WHAT YOU HAVE TO DO: Using the material below, repeat exactly the lines from the one with "Tag the white" through the one with "For the audit, pick out the finger", ends included, without any images.
=-=-=-=-=
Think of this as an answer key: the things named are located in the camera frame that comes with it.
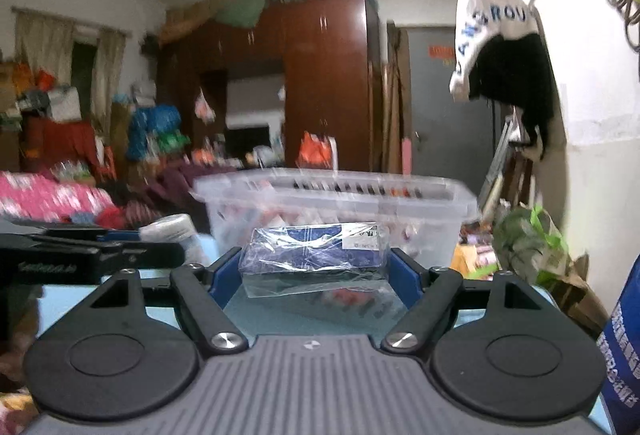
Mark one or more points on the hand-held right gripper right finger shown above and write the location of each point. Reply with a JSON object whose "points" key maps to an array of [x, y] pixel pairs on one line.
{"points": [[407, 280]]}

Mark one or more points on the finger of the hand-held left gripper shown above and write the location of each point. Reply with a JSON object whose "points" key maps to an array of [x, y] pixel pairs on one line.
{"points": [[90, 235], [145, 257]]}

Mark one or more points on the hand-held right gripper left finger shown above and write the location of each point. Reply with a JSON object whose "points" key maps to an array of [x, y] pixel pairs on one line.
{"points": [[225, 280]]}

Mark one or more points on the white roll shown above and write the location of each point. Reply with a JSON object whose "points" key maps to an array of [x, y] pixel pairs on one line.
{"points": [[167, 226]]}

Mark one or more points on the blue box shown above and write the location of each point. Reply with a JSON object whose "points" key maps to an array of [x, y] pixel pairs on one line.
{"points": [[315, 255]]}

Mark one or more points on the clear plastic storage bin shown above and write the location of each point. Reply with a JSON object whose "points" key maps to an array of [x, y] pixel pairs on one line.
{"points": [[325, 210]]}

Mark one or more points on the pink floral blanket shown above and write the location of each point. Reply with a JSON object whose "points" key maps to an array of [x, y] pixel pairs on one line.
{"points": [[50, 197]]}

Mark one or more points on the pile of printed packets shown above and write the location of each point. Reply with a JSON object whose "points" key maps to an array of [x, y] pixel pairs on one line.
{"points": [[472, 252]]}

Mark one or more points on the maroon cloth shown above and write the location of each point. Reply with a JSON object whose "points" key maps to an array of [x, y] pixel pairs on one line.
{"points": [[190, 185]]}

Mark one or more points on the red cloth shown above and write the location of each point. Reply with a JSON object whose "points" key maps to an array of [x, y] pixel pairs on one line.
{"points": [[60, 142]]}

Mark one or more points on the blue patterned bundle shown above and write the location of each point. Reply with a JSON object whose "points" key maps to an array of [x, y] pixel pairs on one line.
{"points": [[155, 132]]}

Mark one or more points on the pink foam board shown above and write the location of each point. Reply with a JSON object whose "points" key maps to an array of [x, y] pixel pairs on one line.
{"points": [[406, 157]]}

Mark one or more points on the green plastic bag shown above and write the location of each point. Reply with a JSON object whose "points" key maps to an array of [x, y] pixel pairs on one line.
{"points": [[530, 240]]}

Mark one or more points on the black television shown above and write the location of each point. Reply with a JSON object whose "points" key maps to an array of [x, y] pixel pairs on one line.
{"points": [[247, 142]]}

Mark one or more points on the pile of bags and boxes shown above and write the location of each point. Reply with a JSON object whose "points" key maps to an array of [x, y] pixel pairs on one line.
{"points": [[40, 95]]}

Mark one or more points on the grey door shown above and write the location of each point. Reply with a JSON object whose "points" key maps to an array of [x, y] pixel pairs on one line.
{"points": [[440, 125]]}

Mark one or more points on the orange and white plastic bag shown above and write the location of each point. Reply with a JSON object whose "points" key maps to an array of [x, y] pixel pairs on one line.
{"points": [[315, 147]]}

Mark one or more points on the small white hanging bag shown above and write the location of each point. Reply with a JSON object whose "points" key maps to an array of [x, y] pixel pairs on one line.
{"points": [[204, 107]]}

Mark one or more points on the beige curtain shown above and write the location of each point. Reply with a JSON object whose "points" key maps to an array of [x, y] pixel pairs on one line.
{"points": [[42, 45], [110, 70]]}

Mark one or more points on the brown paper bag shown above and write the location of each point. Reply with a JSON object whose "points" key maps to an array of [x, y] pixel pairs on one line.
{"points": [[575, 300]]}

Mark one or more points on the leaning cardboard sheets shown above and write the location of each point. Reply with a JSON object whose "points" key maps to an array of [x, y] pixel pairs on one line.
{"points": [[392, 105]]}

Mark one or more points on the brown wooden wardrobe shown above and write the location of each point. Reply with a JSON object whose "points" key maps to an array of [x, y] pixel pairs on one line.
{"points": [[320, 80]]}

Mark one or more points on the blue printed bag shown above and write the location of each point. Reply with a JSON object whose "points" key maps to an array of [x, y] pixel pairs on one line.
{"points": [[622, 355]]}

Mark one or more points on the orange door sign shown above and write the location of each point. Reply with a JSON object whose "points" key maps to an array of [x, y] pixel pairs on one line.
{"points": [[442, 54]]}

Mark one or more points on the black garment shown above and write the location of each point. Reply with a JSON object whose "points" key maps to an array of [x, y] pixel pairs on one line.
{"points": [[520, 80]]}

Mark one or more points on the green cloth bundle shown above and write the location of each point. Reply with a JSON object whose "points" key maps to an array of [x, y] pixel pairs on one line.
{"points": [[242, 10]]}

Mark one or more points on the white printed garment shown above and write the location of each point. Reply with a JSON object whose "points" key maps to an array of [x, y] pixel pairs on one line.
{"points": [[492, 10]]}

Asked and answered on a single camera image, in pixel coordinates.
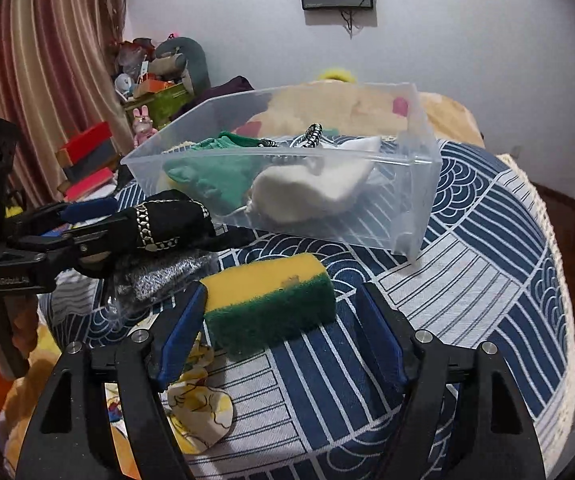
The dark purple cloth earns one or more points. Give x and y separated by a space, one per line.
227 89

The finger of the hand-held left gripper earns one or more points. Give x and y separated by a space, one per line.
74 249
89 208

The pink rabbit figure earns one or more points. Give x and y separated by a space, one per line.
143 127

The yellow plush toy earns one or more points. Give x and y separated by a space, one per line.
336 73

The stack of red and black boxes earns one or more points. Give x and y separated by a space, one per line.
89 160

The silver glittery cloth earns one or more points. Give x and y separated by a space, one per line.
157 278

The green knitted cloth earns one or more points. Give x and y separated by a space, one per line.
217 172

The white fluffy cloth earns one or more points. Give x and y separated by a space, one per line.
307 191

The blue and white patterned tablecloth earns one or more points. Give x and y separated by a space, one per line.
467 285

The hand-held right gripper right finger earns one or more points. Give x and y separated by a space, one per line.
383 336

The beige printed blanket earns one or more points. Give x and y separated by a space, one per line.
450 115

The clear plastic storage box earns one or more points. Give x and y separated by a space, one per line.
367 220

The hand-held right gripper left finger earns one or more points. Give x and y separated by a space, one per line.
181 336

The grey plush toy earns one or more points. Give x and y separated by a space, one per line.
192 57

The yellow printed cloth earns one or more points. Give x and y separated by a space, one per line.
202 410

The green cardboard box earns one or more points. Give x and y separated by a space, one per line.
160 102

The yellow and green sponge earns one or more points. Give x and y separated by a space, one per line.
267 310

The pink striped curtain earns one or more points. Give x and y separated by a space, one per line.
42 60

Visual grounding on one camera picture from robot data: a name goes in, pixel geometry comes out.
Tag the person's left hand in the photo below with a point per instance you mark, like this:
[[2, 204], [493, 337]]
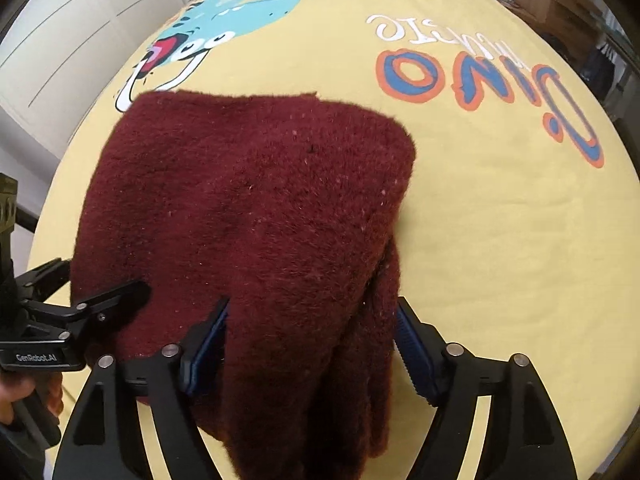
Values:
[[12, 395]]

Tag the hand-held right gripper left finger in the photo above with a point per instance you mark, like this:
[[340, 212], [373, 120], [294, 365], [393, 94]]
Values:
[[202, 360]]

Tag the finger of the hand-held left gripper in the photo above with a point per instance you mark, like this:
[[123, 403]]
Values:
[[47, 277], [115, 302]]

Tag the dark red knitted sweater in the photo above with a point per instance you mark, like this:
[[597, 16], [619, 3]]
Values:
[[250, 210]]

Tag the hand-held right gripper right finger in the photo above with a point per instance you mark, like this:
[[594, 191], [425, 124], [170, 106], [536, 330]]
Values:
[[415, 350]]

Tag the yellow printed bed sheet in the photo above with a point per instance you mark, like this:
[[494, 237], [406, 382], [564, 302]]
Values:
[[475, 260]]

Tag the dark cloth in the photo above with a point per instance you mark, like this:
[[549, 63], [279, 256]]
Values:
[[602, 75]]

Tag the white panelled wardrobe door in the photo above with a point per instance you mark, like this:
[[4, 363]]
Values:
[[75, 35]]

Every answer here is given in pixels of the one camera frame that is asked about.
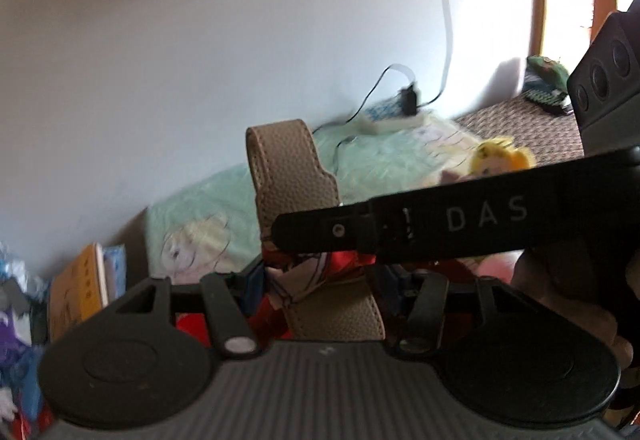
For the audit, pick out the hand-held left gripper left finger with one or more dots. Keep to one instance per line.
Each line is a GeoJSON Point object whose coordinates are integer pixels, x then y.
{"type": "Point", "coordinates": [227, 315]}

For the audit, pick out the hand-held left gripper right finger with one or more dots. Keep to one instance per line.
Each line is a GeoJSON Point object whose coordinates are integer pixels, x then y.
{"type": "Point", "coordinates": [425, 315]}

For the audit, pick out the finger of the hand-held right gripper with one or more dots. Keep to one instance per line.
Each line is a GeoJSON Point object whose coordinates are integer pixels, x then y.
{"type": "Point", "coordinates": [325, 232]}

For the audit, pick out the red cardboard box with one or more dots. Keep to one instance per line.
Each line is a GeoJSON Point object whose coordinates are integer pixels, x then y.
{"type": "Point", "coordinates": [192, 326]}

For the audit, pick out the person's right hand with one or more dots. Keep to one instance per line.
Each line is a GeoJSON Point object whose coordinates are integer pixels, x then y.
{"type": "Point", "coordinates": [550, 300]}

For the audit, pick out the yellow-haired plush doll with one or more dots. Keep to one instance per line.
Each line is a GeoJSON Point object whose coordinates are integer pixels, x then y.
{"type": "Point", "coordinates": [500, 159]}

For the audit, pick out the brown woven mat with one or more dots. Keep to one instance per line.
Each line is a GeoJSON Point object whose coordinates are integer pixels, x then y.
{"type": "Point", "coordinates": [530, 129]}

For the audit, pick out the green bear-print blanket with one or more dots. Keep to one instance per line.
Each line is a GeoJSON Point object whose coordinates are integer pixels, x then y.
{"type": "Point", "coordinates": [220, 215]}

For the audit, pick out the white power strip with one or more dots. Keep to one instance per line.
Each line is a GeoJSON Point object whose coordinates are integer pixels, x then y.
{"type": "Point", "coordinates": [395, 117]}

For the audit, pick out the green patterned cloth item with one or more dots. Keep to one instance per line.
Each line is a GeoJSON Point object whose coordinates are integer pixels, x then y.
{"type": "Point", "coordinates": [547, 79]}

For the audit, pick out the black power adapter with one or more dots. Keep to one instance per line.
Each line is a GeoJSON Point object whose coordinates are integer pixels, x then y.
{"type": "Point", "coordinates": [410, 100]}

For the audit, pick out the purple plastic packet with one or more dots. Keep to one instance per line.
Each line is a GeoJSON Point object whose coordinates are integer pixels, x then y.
=-=-=-=-=
EXERCISE RESULT:
Tag the white panelled wardrobe door in the photo above with a point per instance you mark, like this:
[[4, 363]]
Values:
[[75, 35]]

Every answer here is given in pixels of the one camera frame that is asked about.
For the audit, pick out the hand-held left gripper left finger with one or more dots. Keep to one instance per line.
Each line is a GeoJSON Point object whose coordinates are integer pixels, x then y.
{"type": "Point", "coordinates": [227, 315]}

For the audit, pick out the hand-held left gripper right finger with one or more dots. Keep to one instance per line.
Each line is a GeoJSON Point object whose coordinates are integer pixels, x then y.
{"type": "Point", "coordinates": [425, 315]}

For the audit, pick out the finger of the hand-held right gripper with one or more dots. Keep to one instance per line.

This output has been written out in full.